┌─ SOURCE RECORDS

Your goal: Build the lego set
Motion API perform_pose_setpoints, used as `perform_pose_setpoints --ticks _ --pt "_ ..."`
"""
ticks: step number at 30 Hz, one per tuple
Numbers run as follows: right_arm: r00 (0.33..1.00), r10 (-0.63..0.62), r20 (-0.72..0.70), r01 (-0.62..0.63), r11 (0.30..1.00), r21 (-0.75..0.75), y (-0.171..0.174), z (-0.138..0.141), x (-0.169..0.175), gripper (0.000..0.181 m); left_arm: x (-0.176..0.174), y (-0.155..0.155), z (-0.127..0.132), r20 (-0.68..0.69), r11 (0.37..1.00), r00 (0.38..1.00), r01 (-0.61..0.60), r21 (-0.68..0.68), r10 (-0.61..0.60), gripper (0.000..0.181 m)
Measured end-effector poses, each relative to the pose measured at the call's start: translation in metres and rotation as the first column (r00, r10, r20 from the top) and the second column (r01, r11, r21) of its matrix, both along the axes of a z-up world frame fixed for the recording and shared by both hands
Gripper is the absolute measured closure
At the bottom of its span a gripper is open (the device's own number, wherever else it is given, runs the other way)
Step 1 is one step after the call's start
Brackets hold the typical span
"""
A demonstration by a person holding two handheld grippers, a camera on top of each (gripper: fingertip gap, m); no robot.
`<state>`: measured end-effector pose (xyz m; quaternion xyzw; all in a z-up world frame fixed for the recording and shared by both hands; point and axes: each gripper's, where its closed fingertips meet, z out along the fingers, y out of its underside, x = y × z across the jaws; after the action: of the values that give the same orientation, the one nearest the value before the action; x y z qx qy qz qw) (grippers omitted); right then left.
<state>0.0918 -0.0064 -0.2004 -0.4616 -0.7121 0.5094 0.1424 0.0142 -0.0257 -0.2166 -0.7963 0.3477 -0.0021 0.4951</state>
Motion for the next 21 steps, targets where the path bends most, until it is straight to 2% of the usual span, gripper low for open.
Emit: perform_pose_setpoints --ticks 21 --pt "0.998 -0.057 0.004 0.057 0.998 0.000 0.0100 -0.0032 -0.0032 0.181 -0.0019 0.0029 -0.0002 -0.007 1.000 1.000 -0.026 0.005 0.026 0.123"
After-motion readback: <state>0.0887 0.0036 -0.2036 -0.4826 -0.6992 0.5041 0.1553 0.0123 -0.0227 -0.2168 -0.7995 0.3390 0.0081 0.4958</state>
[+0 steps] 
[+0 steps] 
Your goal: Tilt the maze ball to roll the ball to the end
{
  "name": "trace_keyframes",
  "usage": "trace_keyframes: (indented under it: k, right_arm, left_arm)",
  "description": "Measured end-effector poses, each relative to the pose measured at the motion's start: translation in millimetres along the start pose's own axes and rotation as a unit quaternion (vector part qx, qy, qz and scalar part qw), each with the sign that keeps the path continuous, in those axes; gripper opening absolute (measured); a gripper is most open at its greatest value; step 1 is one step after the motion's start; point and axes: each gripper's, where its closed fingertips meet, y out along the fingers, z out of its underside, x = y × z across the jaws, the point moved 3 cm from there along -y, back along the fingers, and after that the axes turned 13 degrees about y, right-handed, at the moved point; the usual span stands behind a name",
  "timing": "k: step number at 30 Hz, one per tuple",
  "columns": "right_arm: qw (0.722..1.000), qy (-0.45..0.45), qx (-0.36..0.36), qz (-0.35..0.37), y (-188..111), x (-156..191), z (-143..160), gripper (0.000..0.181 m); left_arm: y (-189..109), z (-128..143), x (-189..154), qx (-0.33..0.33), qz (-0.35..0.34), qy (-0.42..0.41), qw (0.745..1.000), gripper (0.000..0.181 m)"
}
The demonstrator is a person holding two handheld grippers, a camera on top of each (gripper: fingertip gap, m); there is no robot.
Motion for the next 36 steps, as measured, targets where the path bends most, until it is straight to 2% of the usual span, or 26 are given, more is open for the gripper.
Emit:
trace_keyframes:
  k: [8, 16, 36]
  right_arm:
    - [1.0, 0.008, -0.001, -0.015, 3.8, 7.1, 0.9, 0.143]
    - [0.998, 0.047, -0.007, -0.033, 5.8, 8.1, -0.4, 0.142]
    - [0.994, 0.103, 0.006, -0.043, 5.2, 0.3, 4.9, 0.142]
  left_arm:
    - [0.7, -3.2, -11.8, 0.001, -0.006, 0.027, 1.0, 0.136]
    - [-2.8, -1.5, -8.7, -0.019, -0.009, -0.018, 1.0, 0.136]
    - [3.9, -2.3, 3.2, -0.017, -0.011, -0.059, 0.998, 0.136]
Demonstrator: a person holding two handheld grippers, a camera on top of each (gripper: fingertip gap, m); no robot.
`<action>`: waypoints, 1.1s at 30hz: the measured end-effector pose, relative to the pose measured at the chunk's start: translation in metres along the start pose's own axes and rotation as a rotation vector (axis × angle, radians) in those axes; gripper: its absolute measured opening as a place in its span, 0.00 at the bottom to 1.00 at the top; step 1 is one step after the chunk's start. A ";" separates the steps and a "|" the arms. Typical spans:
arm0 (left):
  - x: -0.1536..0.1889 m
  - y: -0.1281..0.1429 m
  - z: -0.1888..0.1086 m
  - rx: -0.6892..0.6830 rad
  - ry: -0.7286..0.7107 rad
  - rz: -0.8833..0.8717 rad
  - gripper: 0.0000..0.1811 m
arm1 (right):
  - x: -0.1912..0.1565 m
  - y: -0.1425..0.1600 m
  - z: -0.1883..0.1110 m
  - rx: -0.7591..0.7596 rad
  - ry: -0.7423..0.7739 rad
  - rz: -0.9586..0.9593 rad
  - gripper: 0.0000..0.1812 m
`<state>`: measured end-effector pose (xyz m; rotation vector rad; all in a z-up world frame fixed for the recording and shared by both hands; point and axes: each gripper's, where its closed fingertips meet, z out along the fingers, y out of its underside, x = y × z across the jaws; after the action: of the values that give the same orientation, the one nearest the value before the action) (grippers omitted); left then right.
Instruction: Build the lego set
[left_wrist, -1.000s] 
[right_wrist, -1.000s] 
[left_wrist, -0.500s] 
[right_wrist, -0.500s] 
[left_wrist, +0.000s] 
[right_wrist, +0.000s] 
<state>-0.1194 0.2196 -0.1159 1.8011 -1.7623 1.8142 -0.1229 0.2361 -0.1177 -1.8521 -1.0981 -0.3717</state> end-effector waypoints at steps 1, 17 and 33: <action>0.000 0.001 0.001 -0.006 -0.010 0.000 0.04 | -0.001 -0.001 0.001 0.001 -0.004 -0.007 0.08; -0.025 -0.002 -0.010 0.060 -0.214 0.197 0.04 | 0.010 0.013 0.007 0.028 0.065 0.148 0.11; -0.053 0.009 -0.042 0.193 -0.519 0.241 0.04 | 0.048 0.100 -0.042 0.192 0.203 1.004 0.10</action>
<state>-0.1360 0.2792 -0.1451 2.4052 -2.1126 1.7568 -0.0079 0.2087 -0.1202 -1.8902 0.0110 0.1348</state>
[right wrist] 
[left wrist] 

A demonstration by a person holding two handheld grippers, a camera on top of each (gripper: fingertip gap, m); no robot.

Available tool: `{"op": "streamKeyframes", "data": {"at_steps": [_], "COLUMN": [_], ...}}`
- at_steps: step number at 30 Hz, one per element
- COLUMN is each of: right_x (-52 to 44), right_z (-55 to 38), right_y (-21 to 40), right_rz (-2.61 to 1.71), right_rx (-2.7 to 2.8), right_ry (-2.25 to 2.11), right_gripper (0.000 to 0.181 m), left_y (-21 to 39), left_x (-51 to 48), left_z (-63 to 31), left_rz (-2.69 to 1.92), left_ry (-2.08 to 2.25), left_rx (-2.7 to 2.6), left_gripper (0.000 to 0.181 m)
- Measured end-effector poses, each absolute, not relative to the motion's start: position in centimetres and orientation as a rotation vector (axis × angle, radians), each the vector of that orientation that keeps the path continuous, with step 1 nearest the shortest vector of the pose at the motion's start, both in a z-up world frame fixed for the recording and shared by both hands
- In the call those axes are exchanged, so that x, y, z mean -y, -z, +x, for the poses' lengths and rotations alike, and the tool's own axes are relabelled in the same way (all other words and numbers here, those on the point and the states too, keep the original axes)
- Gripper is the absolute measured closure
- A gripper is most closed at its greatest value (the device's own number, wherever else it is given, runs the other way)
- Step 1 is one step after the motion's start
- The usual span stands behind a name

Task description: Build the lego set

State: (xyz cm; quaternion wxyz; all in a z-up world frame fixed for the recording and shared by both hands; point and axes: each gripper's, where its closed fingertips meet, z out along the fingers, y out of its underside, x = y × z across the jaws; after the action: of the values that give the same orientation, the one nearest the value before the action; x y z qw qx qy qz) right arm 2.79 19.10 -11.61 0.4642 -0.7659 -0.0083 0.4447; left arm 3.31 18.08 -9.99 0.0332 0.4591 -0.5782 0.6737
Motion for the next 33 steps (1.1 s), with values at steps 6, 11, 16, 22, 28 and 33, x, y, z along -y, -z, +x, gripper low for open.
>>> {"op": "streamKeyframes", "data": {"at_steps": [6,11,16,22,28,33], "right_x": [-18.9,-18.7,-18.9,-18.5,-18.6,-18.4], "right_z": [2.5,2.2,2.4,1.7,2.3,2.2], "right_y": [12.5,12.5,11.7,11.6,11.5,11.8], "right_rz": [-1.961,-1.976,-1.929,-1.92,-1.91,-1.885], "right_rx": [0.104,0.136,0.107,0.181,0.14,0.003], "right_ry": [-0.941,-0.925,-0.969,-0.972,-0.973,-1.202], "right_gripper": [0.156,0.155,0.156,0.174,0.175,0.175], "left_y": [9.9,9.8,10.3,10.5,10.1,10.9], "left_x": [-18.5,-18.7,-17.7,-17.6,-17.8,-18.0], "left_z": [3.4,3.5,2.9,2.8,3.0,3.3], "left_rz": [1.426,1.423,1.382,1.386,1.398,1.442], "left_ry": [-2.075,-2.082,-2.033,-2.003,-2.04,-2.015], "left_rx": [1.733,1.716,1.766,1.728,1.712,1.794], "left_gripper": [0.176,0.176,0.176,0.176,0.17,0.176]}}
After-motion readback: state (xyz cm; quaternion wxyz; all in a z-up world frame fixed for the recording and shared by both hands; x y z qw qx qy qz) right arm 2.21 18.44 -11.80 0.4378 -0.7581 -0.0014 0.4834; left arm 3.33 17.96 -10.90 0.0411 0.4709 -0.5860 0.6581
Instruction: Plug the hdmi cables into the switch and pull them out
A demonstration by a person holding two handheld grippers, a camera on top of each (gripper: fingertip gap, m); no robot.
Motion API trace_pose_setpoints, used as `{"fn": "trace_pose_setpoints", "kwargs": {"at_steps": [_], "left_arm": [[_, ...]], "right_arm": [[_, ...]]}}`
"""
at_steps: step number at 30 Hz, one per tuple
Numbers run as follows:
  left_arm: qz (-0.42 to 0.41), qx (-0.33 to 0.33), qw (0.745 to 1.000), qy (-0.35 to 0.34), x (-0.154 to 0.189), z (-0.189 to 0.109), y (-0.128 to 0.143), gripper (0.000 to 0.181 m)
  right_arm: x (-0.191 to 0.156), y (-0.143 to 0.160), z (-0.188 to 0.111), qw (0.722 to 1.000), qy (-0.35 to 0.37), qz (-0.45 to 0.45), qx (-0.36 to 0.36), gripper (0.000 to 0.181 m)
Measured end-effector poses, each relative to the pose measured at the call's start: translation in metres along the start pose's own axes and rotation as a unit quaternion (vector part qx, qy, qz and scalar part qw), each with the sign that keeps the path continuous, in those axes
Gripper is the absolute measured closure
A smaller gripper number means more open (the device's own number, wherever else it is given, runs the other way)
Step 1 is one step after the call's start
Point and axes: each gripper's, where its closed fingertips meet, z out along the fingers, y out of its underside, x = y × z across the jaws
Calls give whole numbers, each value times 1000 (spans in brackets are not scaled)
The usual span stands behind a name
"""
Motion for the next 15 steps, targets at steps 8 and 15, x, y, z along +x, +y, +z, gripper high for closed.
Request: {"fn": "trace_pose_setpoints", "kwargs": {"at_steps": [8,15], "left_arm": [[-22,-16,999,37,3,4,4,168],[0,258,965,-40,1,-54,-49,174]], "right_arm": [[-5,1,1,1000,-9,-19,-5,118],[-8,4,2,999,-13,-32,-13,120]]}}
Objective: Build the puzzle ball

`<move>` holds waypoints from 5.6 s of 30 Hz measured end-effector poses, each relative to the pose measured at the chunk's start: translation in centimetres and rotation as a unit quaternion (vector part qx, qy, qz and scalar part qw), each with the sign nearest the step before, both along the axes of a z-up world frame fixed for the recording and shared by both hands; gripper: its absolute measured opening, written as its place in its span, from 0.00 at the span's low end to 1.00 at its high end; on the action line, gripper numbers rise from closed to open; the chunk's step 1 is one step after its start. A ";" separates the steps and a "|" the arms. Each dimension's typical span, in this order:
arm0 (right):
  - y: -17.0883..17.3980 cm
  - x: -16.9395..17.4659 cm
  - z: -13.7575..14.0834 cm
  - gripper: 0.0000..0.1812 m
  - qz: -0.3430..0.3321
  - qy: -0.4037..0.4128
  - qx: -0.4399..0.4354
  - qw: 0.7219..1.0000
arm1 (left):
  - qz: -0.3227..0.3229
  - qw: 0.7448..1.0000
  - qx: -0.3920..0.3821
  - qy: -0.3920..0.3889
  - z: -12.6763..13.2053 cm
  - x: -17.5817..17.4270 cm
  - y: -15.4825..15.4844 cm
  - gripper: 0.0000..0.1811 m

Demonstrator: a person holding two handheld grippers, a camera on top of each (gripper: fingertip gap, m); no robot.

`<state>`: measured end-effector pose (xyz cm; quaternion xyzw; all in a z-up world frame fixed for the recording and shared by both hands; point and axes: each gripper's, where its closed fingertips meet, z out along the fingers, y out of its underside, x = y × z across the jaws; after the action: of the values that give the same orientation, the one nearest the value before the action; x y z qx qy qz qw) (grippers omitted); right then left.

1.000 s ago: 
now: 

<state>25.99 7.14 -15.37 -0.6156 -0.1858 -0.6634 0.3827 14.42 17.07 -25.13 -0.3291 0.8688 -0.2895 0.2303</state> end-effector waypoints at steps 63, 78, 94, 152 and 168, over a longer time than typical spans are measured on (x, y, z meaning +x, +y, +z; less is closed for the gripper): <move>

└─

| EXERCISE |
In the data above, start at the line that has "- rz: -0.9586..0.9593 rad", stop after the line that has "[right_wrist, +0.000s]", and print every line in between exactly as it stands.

| TASK SOLUTION |
  - rz: -0.9586..0.9593 rad
  - gripper: 0.0000..0.1812 m
`<state>`: measured end-effector pose (xyz m; rotation vector rad; all in a z-up world frame fixed for the recording and shared by both hands; point and axes: each gripper's, where its closed fingertips meet, z out along the fingers, y out of its underside, x = y × z across the jaws; after the action: of the values that give the same orientation, the one nearest the value before the action) (grippers omitted); left then right.
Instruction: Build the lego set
[left_wrist, -1.000s] 
[right_wrist, -1.000s] 
[left_wrist, -0.500s] 
[right_wrist, -0.500s] 
[left_wrist, +0.000s] 
[right_wrist, +0.000s] 

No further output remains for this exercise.